Nach den landgerichtlichen Feststellungen ist anzunehmen, dass „V.“ entgegen dem ärztlichen Rat auf Veranlassung des Klägers bzw. seiner Lebensgefährtin Weidegang erhielt und mit einem glatten Hufeisen beschlagen wurde. Eine erzwungene Bewegung hat der Sachverständige als kontraindiziert, einen normalen Eisenbeschlag bei akuter Hufrehe als „gänzlich unverständlich“ bezeichnet.
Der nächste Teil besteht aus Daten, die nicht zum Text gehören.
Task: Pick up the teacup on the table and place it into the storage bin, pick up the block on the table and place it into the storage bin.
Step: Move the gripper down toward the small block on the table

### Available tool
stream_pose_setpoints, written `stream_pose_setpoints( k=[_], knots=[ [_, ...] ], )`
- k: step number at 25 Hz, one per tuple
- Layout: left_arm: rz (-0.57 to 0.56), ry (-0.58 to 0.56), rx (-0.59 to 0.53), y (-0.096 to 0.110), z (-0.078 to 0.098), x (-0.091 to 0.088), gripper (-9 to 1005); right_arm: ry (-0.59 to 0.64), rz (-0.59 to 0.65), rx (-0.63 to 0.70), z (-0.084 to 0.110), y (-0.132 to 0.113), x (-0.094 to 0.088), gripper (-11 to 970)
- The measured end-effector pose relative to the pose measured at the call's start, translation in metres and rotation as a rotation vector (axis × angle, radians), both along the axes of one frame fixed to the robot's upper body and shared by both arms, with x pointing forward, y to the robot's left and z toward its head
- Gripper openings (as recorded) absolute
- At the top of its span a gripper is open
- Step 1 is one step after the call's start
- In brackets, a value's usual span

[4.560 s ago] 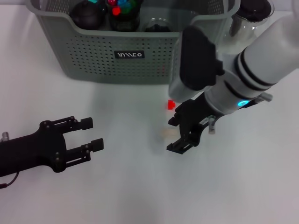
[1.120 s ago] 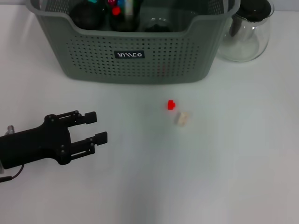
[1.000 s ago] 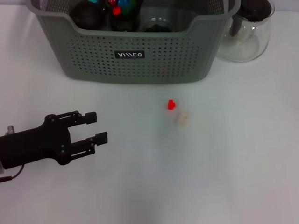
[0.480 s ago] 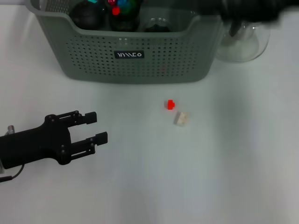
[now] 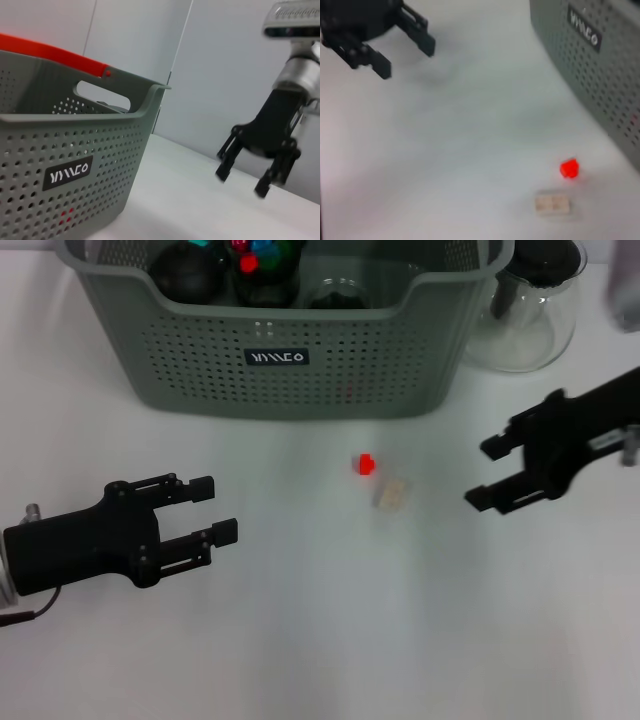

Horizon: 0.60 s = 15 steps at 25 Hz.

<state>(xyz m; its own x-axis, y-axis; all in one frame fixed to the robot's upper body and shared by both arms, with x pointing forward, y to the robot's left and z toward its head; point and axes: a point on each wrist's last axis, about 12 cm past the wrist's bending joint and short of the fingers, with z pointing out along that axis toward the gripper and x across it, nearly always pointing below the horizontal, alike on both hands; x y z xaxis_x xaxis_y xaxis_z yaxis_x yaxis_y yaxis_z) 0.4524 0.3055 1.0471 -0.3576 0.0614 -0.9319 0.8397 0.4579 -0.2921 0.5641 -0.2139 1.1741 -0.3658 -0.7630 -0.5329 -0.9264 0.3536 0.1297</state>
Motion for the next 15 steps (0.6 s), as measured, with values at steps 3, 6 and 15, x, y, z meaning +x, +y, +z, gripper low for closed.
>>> stream_pose_setpoints(
  k=[3, 6, 15],
  knots=[
    [0.002, 0.002, 0.001, -0.001, -0.001, 0.0, 633, -0.009, 0.0, -0.032, -0.01, 0.018, 0.007, 701],
    [0.006, 0.006, 0.001, 0.0, -0.002, -0.001, 633, 0.006, -0.022, -0.057, -0.016, 0.036, 0.013, 692],
    [0.007, 0.005, 0.0, 0.0, -0.001, 0.0, 633, 0.02, -0.019, -0.177, -0.04, 0.066, 0.023, 553]
  ],
)
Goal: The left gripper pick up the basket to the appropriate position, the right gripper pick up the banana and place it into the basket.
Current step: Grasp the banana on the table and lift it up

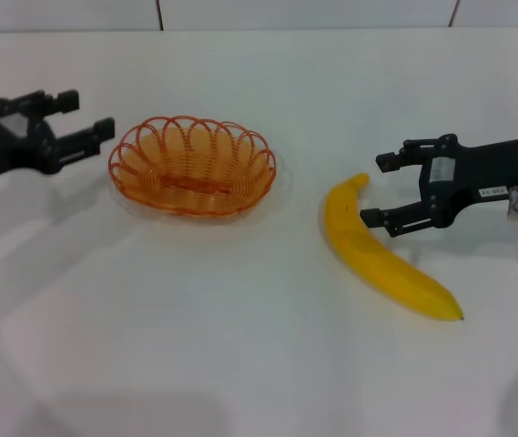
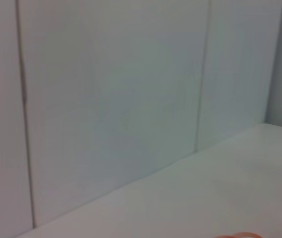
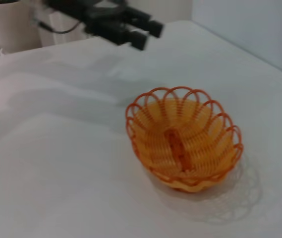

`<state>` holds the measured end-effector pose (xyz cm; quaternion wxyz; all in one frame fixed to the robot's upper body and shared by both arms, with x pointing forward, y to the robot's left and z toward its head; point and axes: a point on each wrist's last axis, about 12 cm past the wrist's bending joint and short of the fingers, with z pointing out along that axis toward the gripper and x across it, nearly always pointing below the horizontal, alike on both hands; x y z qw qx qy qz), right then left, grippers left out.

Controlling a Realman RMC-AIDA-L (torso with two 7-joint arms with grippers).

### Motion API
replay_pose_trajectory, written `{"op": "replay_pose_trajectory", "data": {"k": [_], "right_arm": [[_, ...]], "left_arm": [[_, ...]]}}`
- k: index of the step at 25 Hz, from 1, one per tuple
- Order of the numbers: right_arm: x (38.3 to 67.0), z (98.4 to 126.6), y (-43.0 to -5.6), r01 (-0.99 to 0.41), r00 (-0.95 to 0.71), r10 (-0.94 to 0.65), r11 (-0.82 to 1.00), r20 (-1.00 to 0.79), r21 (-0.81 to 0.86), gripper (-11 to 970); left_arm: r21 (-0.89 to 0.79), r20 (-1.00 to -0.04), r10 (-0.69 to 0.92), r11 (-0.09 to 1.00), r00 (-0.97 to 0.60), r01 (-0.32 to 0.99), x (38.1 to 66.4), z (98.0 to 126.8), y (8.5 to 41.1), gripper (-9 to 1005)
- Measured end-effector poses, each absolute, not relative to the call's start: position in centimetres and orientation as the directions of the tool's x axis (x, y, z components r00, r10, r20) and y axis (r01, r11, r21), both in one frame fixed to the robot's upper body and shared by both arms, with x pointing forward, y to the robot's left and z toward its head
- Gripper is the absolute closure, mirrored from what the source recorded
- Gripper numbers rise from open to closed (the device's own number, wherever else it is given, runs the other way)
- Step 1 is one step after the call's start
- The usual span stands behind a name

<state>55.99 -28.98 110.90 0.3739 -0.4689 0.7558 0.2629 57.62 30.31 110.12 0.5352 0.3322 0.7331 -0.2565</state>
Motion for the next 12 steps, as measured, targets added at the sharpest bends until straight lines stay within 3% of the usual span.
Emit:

Es sei wahrscheinlich, dass der Krankheitsverlauf maßgeblich ungünstig beeinflusst wurde, wenn das Pferd trotz bestehender Hufrehe Weidegang erhielt und frisch mit einem glatten Hufeisen beschlagen wurde. Der Kläger bzw. ihm zurechenbar seine Lebensgefährtin handelte danach den tierärztlichen Weisungen zuwider und setzte so selbst eine – mögliche – Mitursache für die schlussendliche Euthanasie des Hengstes gesetzt.

III.

Die Kostenentscheidung folgt aus § 97 Abs. 1 ZPO, die Entscheidung über die vorläufige Vollstreckbarkeit aus §§ 708Nr.10, 713 ZPO.

Die Voraussetzungen für eine Zulassung der Revision gem. § 543 Abs. 2 ZPO sind nicht gegeben.